## WORK TO COMPLETE
Report back every line from the entries below in which the word "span" occurs.

## AVAILABLE RECORDS
-.-.-

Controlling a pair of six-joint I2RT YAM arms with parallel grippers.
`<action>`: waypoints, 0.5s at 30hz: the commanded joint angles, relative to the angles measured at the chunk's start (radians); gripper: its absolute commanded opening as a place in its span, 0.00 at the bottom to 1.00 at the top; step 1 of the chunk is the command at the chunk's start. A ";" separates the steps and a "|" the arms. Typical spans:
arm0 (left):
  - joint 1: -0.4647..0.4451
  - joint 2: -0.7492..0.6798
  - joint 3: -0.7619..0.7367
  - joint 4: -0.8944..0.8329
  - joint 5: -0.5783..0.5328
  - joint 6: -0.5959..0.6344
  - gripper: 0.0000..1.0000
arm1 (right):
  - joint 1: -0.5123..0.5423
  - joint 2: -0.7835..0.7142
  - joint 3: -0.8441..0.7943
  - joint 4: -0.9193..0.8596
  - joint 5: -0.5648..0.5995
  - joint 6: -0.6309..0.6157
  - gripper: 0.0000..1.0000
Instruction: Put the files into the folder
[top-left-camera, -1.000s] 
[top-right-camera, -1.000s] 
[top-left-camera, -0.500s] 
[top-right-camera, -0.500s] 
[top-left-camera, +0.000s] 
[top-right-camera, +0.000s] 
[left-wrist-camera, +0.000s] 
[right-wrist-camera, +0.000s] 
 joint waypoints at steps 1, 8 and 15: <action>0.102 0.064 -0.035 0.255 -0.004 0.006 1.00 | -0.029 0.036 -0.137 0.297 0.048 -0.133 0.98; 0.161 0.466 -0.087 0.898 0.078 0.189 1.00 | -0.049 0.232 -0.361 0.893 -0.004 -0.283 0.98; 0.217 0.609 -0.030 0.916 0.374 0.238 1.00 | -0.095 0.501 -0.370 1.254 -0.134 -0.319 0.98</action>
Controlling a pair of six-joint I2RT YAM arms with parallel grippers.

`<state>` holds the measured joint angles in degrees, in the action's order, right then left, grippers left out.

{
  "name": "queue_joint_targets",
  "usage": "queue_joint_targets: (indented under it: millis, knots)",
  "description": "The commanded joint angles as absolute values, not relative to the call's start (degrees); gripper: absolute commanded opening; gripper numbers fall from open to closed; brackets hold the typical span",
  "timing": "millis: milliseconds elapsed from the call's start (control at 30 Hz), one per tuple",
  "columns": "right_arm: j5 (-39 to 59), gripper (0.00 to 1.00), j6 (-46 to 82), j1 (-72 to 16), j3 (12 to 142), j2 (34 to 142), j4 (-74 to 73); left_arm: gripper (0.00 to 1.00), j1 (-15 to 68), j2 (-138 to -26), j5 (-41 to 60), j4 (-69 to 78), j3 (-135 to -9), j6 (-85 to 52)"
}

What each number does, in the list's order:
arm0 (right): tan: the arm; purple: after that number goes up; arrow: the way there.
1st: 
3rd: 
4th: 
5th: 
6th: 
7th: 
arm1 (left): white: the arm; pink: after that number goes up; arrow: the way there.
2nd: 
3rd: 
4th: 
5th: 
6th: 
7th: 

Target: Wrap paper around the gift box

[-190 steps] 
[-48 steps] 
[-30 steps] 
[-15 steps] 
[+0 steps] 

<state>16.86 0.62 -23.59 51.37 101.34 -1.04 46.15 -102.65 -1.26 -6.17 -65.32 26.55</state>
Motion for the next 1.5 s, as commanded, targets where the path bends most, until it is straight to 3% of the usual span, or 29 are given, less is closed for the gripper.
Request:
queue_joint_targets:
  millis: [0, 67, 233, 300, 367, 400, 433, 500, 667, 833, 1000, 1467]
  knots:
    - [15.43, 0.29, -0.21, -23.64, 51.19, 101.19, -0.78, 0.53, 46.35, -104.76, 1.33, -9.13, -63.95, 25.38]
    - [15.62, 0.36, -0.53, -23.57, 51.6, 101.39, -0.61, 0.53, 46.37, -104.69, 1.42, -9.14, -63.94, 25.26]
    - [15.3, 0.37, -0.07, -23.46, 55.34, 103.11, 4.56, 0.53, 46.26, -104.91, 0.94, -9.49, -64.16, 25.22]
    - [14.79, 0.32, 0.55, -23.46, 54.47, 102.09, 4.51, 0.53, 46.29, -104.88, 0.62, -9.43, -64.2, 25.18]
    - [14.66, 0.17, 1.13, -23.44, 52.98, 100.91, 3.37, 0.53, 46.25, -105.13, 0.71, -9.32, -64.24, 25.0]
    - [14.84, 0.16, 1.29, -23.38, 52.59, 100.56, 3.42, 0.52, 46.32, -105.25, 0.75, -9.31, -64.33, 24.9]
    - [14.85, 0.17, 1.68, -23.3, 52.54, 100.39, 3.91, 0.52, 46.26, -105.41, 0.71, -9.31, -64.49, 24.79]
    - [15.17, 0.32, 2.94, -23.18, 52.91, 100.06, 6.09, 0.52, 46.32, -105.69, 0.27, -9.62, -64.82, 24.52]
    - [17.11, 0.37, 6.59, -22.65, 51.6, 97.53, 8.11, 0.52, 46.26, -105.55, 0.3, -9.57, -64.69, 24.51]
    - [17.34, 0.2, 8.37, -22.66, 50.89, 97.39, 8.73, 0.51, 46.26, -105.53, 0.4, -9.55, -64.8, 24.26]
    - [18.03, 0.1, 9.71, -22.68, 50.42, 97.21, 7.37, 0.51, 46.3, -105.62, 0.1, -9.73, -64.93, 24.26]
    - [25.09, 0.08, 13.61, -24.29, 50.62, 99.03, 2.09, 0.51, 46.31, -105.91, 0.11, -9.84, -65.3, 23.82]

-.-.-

## RESULT
`<action>`: waypoints, 0.5s at 30hz: the commanded joint angles, relative to the angles measured at the chunk's start (radians); gripper: its absolute commanded opening as a place in its span, 0.00 at the bottom to 1.00 at the top; step 1 of the chunk is the command at the chunk's start. A ";" separates the steps and a "|" the arms. Typical spans:
  "description": "The commanded joint angles as absolute values, not relative to the call's start (degrees); gripper: absolute commanded opening; gripper numbers fall from open to closed; brackets hold the typical span",
Motion for the next 1.5 s, as commanded, targets where the path bends most, until it is straight to 3% of the usual span, or 29 are given, less is closed for the gripper.

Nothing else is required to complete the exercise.